* REQUIRED ACTION:
An exact copy of the lines, starting at the top of the listing and ending with the line that has "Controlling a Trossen", is the required answer. Pictures are not part of it.

┌────────

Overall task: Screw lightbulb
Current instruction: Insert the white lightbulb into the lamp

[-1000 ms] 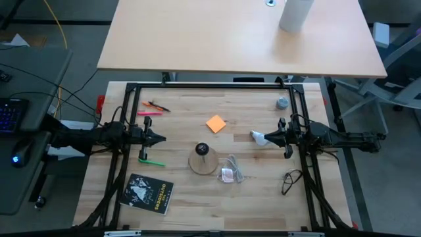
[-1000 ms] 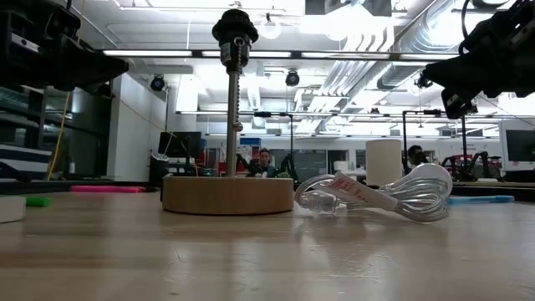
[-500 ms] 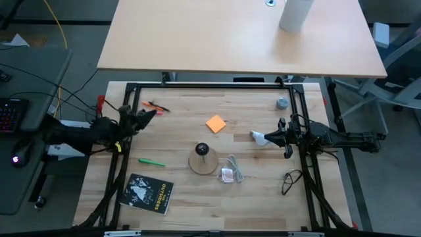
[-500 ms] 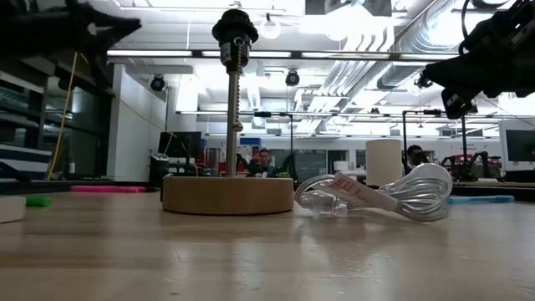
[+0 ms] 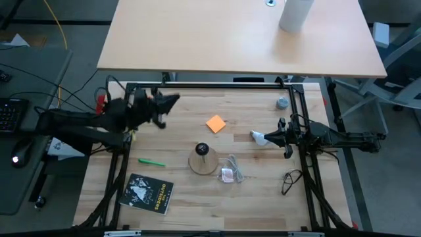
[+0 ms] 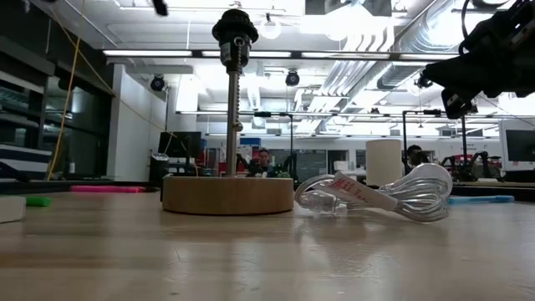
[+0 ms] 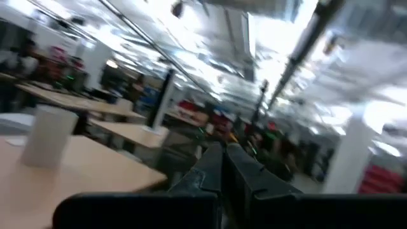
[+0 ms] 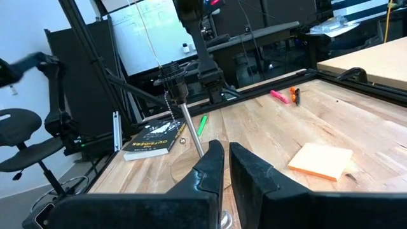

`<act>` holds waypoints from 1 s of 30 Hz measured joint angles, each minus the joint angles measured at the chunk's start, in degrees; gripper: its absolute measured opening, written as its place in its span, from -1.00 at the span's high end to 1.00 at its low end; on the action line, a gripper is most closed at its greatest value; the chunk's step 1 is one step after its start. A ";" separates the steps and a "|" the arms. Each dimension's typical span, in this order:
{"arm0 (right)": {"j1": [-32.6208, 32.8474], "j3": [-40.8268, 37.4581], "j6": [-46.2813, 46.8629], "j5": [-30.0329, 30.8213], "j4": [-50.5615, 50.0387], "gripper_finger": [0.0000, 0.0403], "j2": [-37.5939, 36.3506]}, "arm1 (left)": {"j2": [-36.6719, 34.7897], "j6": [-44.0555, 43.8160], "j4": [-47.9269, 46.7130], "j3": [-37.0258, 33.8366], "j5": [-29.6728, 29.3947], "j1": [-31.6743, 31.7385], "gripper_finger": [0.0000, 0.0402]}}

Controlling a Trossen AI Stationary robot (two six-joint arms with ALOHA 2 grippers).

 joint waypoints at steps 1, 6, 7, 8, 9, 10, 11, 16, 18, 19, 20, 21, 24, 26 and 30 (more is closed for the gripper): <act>-0.01 0.00 0.00 0.00 0.01 0.90 0.00 | 1.43 -1.00 -0.06 2.34 -0.73 0.76 1.00; -0.12 0.02 -6.65 2.96 0.42 0.90 0.02 | 4.81 -1.13 -6.24 12.19 -2.64 2.93 1.00; -0.12 -0.01 -7.73 3.97 1.22 0.90 0.02 | 5.08 -0.12 -8.94 14.07 -4.15 3.13 0.99; -0.12 0.02 -6.82 4.18 3.42 0.90 0.05 | 5.36 0.70 -11.80 15.89 -5.63 3.22 0.98; -0.12 0.00 -3.88 4.07 6.68 0.90 0.07 | 5.57 1.32 -14.92 17.70 -6.86 3.28 0.96; -0.12 0.01 -0.23 4.22 10.84 0.90 0.07 | 5.69 1.49 -18.45 19.53 -8.00 3.29 0.93; -0.19 0.02 3.77 5.13 15.57 0.90 0.20 | 5.76 1.48 -22.12 21.46 -8.56 3.29 0.89; -1.58 1.69 15.46 14.00 38.54 0.90 3.07 | 5.83 -0.38 -39.75 29.83 -8.72 2.41 0.58; -2.29 4.72 12.51 13.98 44.49 0.90 5.69 | 5.83 -1.14 -44.03 31.60 -8.74 1.78 0.43; -2.60 6.92 10.81 12.96 45.92 0.90 7.73 | 5.71 -1.34 -45.20 32.14 -8.72 1.47 0.35; -2.82 9.56 9.17 11.75 45.93 0.90 10.13 | 5.47 -1.11 -45.89 32.31 -8.72 1.23 0.28; -3.03 12.24 7.77 10.34 45.40 0.90 12.97 | 5.17 -0.07 -46.17 32.31 -8.74 1.09 0.20; -3.11 20.96 3.04 6.36 44.74 0.90 23.74 | 4.19 2.81 -47.35 32.31 -8.41 1.15 0.03; -3.00 26.37 1.90 5.29 44.38 0.90 31.29 | 3.78 3.66 -48.26 32.31 -7.72 1.87 -0.06; -3.23 36.90 -2.69 6.18 34.77 0.90 43.53 | 3.21 4.47 -51.60 32.29 -1.51 4.86 -0.15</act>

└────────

* FINISHED TASK:
Overall task: Screw lightbulb
Current instruction: Insert the white lightbulb into the lamp

[-1000 ms] 
[-1000 ms] 
[-500 ms] 
[-500 ms] 
[+0 ms] 
[+0 ms] 
[+0 ms] 
[+0 ms] 

`<act>` holds waypoints from 1 s of 30 Hz measured joint angles, each minus the joint angles measured at the chunk's start, in degrees; gripper: its absolute measured opening, written as its place in its span, from -1.00 at the span's high end to 1.00 at its low end; on the action line, a gripper is most closed at its greatest value; the chunk's step 1 is one step after its start. A ";" separates the steps and a "|" the arms. Each dimension's typical span, in this order:
{"arm0 (right)": {"j1": [-32.6208, 32.8474], "j3": [-40.8268, 37.4581], "j6": [-46.2813, 46.8629], "j5": [-30.0329, 30.8213], "j4": [-50.5615, 50.0387], "gripper_finger": [0.0000, 0.0403], "j2": [-37.5939, 36.3506]}, "arm1 (left)": {"j2": [-36.6719, 34.7897], "j6": [-44.0555, 43.8160], "j4": [-47.9269, 46.7130], "j3": [-37.0258, 33.8366], "j5": [-29.6728, 29.3947], "j1": [-31.6743, 31.7385], "gripper_finger": [0.0000, 0.0402]}}

Controlling a Trossen AI Stationary robot (two six-joint arms with ALOHA 2 grippers).

Reply complete, and nothing else is required.